**YOUR TASK**
The listing below should be written out again word for word, please.

**SUPPLIED DATA**
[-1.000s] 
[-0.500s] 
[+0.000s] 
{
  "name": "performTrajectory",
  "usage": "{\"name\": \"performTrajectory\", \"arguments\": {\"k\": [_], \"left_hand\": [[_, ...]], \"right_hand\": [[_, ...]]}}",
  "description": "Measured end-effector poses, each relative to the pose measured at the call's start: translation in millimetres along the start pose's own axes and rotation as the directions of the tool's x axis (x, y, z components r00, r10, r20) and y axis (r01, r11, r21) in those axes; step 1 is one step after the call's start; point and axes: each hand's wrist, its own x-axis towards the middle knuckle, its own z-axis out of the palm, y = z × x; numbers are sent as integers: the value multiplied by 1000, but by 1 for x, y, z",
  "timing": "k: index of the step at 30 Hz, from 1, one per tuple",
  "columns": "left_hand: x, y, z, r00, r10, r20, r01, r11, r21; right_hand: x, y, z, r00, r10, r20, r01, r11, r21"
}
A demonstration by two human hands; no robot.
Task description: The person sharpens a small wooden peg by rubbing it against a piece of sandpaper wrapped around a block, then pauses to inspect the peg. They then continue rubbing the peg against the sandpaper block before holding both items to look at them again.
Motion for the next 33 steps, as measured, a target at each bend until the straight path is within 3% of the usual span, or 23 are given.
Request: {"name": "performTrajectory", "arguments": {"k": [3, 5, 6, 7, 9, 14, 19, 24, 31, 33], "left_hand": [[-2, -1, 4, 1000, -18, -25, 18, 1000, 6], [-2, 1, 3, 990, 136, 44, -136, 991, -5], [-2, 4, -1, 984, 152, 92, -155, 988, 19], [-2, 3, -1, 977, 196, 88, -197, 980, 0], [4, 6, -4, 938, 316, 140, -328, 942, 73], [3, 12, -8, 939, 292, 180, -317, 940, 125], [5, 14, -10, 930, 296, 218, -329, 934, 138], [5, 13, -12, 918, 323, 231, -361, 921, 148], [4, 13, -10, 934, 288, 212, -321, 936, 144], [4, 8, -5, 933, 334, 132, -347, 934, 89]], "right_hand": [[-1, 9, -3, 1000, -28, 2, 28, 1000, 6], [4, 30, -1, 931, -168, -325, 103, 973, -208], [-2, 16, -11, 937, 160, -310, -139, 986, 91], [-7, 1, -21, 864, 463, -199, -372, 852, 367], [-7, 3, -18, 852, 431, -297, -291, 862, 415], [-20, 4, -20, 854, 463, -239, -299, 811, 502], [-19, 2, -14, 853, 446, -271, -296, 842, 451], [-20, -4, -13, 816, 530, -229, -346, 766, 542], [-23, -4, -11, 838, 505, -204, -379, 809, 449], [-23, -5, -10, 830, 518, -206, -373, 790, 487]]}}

**EXPECTED ANSWER**
[-1.000s] 
[-0.500s] 
[+0.000s] 
{
  "name": "performTrajectory",
  "usage": "{\"name\": \"performTrajectory\", \"arguments\": {\"k\": [_], \"left_hand\": [[_, ...]], \"right_hand\": [[_, ...]]}}",
  "description": "Measured end-effector poses, each relative to the pose measured at the call's start: translation in millimetres along the start pose's own axes and rotation as the directions of the tool's x axis (x, y, z components r00, r10, r20) and y axis (r01, r11, r21) in those axes; step 1 is one step after the call's start; point and axes: each hand's wrist, its own x-axis towards the middle knuckle, its own z-axis out of the palm, y = z × x; numbers are sent as integers: the value multiplied by 1000, but by 1 for x, y, z",
  "timing": "k: index of the step at 30 Hz, from 1, one per tuple",
  "columns": "left_hand: x, y, z, r00, r10, r20, r01, r11, r21; right_hand: x, y, z, r00, r10, r20, r01, r11, r21"
}
A demonstration by two human hands; no robot.
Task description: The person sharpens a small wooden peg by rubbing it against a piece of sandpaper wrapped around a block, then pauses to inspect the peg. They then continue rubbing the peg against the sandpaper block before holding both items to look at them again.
Motion for the next 33 steps, as measured, a target at each bend until the straight path is within 3% of the usual span, or 23 are given.
Request: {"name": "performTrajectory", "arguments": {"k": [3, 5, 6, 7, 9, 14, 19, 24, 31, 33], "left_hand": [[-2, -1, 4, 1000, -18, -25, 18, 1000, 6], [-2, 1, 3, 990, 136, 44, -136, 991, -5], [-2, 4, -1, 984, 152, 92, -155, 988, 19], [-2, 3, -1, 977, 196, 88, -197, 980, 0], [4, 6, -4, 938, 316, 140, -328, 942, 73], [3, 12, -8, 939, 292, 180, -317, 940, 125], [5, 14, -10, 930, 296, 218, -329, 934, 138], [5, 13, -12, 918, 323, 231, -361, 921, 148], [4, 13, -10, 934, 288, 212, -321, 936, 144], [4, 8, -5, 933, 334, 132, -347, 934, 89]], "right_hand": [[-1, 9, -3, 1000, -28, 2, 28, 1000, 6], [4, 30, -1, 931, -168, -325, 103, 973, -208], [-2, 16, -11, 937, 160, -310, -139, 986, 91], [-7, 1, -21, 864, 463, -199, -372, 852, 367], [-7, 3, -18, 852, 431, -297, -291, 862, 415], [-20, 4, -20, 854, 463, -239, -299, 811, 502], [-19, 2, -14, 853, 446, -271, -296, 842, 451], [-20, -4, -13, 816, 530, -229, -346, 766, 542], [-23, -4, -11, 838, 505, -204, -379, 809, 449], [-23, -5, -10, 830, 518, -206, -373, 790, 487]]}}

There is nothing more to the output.